- German: Das verbotene Mädchen
- Directed by: Till Hastreiter
- Written by: Till Hastreiter Maximilian Vogel Philipp Wolf
- Starring: Peter Gadiot Jytte-Merle Böhrnsen Klaus Tange
- Cinematography: Tamás Keményffy
- Edited by: Florian Drechsler Thomas Krause
- Music by: Eckes Malz
- Production companies: EMP 1. Stereofilm European Motion Pictures
- Distributed by: Shoreline Entertainment
- Release date: February 7, 2013;
- Running time: 99 minutes
- Country: Germany
- Language: English

= The Forbidden Girl =

The Forbidden Girl (Das verbotene Mädchen) is a 2013 German horror film that was directed by Till Hastreiter. The film was released in Germany on 7 February 2013 and was released to video in the United States on 26 August 2014. It stars Peter Gadiot as a young man that finds himself fascinated by a woman who seems to be the mirror image of his former sweetheart, who was carted off by a demon six years ago.

==Synopsis==
Toby McClift (Peter Gadiot) is the son of a strict preacher (Roger Tebb) who continually warns Toby that he must never ever fall in love or have anything to do with love.

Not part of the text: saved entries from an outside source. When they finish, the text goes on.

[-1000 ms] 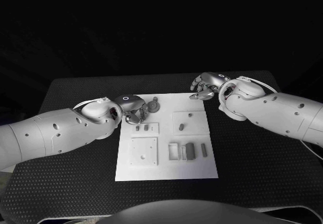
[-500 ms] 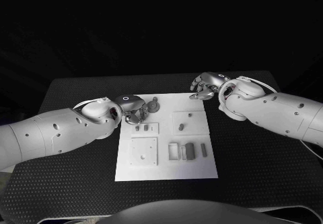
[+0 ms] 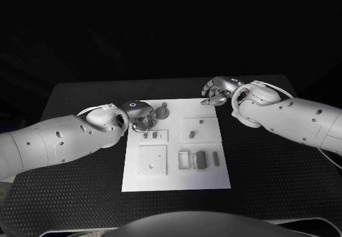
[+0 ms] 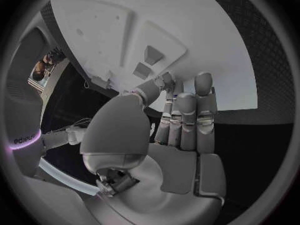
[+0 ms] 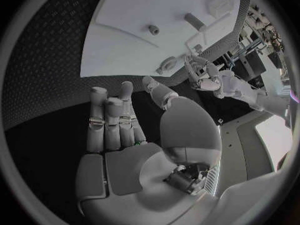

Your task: Assemble the parts on the task board

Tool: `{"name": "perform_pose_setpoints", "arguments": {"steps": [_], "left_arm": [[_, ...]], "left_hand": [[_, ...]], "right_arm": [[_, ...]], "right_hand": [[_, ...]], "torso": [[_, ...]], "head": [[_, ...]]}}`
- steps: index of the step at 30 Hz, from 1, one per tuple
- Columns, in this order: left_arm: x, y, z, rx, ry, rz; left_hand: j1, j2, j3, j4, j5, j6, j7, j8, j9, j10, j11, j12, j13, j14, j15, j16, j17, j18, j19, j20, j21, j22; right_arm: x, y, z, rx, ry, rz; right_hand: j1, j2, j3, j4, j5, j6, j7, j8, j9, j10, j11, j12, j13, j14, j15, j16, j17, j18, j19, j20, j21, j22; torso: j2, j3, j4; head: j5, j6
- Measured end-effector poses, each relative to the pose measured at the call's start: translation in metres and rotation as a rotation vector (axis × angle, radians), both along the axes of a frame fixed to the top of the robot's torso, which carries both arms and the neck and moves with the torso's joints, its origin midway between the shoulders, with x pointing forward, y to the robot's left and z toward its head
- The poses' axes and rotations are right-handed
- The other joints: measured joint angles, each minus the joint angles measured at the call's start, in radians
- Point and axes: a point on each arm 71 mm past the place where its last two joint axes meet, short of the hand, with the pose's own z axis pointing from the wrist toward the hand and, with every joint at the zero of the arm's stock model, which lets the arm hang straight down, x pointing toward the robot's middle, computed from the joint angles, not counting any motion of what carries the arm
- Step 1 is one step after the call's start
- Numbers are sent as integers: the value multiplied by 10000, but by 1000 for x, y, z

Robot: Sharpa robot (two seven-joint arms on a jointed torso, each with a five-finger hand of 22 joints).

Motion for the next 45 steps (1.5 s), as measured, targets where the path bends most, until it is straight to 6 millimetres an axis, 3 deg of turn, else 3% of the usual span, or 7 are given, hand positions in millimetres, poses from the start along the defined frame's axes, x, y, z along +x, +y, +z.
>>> {"name": "perform_pose_setpoints", "arguments": {"steps": [21, 28, 37, 45], "left_arm": [[0, 3, -2, -13, 22, 74], [1, 8, -2, 13, 0, 207], [2, 21, -1, 26, -109, 486], [7, 46, 5, -255, -377, 1093]], "left_hand": [[50, -133, -108, -2, -1, -911, -98, -371, -190, -453, 86, 1, -33, -104, 73, 86, -85, 5, 50, 90, -118, -3], [64, -223, -140, 31, -1, -1143, -146, -447, -219, -804, 160, -48, -115, -138, 187, 125, -111, 8, 71, 144, -157, -3], [106, -344, -140, 31, -40, -1143, -146, -447, -202, -1036, 287, -48, -150, -207, 256, 163, -134, 8, 104, 181, -195, -5], [165, -402, -136, 35, -40, -1067, -9, -286, -132, -1059, 303, -14, -123, -287, 324, 162, -199, 14, -3, 288, -325, -5]], "right_arm": [[0, 0, 0, -3, 1, -9], [0, -2, 0, -9, 0, -25], [0, -6, 0, 11, -55, -49], [-1, -13, 2, 272, -211, 153]], "right_hand": [[0, 0, 0, 0, 0, 2, -5, 0, 0, 0, 0, 0, 1, 0, 0, 0, -2, 1, 5, -3, 0, 0], [0, 0, 0, 0, 0, 11, -3, -36, 0, 0, 0, 0, -9, 0, 0, 0, -3, -1, 4, -1, 0, 0], [43, -43, 1, 0, 0, -23, 42, -36, -12, -41, 42, 0, -29, -1, 1, 0, 7, 1, -1, 4, 0, 0], [199, -199, 44, -293, 0, -26, 42, -35, -3, -282, 29, -189, -266, -16, 15, -48, 17, -1, -18, 20, -40, 0]], "torso": [[-1, 4, -3], [-1, 5, -4], [-2, 4, -3], [-2, 4, -2]], "head": [[-6, -3], [-5, 3], [2, 25], [-11, 56]]}}
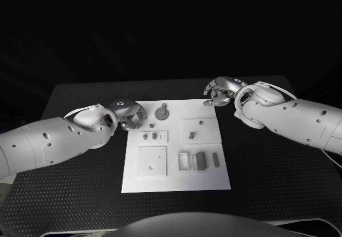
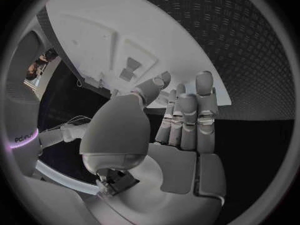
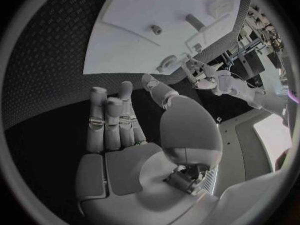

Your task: Assemble the parts on the task board

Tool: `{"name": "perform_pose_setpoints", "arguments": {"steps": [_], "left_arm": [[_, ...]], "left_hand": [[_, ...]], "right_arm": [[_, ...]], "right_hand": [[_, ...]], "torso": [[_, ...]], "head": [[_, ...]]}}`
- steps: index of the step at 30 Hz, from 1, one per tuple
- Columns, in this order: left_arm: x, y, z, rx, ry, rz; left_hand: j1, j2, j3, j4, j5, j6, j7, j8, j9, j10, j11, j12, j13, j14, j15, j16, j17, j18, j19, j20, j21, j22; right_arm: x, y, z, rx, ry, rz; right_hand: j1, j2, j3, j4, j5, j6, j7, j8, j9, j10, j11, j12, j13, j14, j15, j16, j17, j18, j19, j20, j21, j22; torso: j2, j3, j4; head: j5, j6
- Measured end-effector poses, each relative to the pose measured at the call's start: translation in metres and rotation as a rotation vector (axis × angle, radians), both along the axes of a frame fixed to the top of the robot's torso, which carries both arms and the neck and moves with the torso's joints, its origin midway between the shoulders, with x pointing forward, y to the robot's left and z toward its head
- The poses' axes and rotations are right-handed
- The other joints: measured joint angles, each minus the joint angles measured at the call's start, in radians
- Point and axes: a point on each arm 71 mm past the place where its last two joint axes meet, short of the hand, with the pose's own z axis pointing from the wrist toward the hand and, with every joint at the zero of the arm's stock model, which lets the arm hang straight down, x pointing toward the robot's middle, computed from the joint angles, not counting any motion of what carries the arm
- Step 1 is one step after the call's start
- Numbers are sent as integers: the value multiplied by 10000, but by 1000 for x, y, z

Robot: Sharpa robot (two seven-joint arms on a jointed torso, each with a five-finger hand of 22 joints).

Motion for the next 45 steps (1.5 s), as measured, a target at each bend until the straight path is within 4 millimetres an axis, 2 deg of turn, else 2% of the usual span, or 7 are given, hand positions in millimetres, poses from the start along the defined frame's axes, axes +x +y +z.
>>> {"name": "perform_pose_setpoints", "arguments": {"steps": [4, 12, 18, 22, 24, 37, 45], "left_arm": [[7, 17, 11, -632, -155, 649], [16, 53, 28, -3408, 655, 2559], [15, 68, 29, -6021, 1788, 3661], [13, 66, 29, -7184, 2325, 3785], [12, 64, 29, -7563, 2522, 3722], [10, 56, 30, -8472, 3035, 3359], [9, 52, 30, -8606, 3135, 3232]], "left_hand": [[-71, -71, 184, 183, 0, 459, 87, 300, 127, 141, -87, 83, 103, -653, 41, -605, -300, 188, -671, 194, -509, -47], [-448, -165, 394, 457, -101, 479, 240, 416, 239, 207, 165, 83, 241, -2277, 314, -3306, -1443, 486, -2602, 657, -2536, -1419], [-901, -29, -133, 328, -101, 173, 326, 417, 288, -57, 413, 43, 259, -2850, 747, -5209, -1877, -5, -3784, 905, -2696, -2766], [-1000, 26, -352, 173, -101, 148, 301, 417, 315, -119, 379, 43, 205, -3107, 984, -5934, -1885, -15, -4210, 1056, -2696, -3408], [-1035, 60, -378, 147, -101, 148, 301, 417, 318, -118, 379, 43, 200, -3131, 1008, -6079, -1867, -113, -4252, 1098, -2696, -3540], [-1007, 194, -501, 23, -101, 148, 302, 461, 328, -118, 378, 43, 164, -3101, 1039, -6415, -1718, -110, -4252, 1099, -2696, -3888], [-1007, 194, -501, 23, -100, 149, 302, 461, 328, -151, 411, 44, 152, -3137, 1075, -6507, -1669, -86, -4251, 1099, -2696, -3967]], "right_arm": [[-3, -3, 0, 201, -27, 253], [-12, -9, -3, 390, 2, 791], [-21, -8, -13, 201, 112, 1217], [-27, -5, -22, -69, 203, 1505], [-30, -4, -26, -218, 256, 1624], [-40, 9, -41, -1162, 398, 2281], [-41, 16, -49, -1582, 414, 2419]], "right_hand": [[67, 67, 42, -153, 0, 12, 13, 0, 46, -125, 9, -516, -604, -70, 67, -1, 13, -3, -70, -6, 0, 0], [66, 67, 108, -384, 0, -20, 45, 85, 139, -323, 30, -1878, -2519, -214, 207, 0, 43, -7, -144, 32, -41, 0], [198, 198, 163, -605, 0, -15, 40, 237, 210, -211, 178, -2405, -3656, -213, 207, 0, 43, -9, -159, 47, -41, 0], [250, 250, 164, -661, 0, 116, -2, 320, 238, -171, 250, -2446, -3997, -178, 242, -1, 43, -10, -159, 48, -41, 0], [250, 250, 137, -688, 0, 192, -47, 351, 251, -118, 300, -2446, -4106, -178, 242, -1, 42, -10, -159, 48, -41, 0], [250, 251, 136, -743, 0, 290, -39, 397, 261, -5, 258, -2502, -4421, -178, 242, -10, 37, -11, -158, 51, -40, 0], [250, 250, 136, -743, 0, 301, -28, 397, 252, -197, 231, -3086, -5010, -178, 476, -10, 20, -12, -178, 70, -40, 0]], "torso": [[0, 2, 0], [-1, 10, 1], [-1, 14, 0], [-1, 14, -4], [-1, 14, -4], [4, 3, 1], [5, -3, 8]], "head": [[-16, 29], [-74, 91], [-163, 147], [-232, 167], [-254, 171], [-270, 193], [-270, 167]]}}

Despite these strict warnings, Toby falls in love with Katie (Jytte-Merle Böhrnsen) and makes plans to meet up with her in a cemetery one night. Just as they are to meet, Katie is swept away by a demonic beast and is never seen again. Toby tries to convince everyone that her disappearance is due to a beast, but nobody believes him, least of whom is his father, and he's placed in a mental institution for the next six years. Once he's released, he takes a job in an old castle serving as a tutor for Laura (also played by Böhrnsen), the niece of the elderly Lady Wallace (Jeanette Hain). Toby is struck by how much Katie and Laura look alike, to the point where he's certain that the two are one and the same. He's saddened when Laura claims not to know him, but becomes intrigued by how contradictory her nature is, as she is both sensuality and innocence. At the same time Toby is increasingly unnerved by how strange everything is in the house, including the actions of Lady Wallace's butler Mortimer (Klaus Tange) and several increasingly bizarre visions. He also notices that the longer he stays in the house, the younger Lady Wallace seems to appear. Eventually this becomes too much for Toby and he unsuccessfully tries to perform an exorcism on Laura, convinced that she is being possessed by Lady Wallace. Humiliated by his failure, Toby tries to leave but is stopped by Laura, who confesses that she is a witch that requires a pure, innocent being in order to be young forever and that she needs Toby in order to accomplish this.

==Cast==
- Peter Gadiot as Toby McClift
- Jytte-Merle Böhrnsen as Laura/Katie
- Klaus Tange as Mortimer
- Jeanette Hain as Lady Wallace
- Marc Bischoff as Crazy Man
- Roger Tebb as Reverend McClift
- Jörg Vincent Malotki as Orderly

==Reception==
Critical reception for The Forbidden Girl has been mixed. Bloody Disgusting and Dread Central both panned the film, with Dread Central writing that "If I had to search for a lone beacon of light here, it would be the backdrop of the castle itself, giving off a retro-Italian horror movie feel; however, the lame CGI brings this film back down to substandard levels of mediocrity. When all was said and done, the only thing ‘”forbidden” about this movie should be the ability to sit through it again."

The Austin Chronicle was more positive in their review, stating "Sure, there are some shoddy CGI moments, including a lot of inexplicable shots of the sky going red or purple. But then Hastreiter's longtime cinematographer Tamás Keményffy suddenly pulls off a surprisingly beautiful image. It's inexplicable that suddenly something so elegant and well-crafted appears in the midst of lumpen cinematic mud, but it happens." HorrorNews.net gave a favorable review for the work, commenting that it was "definitely the kind of film that you either love it or hate it with no middle ground" and that it would appeal to "a true fan of gothic horrors".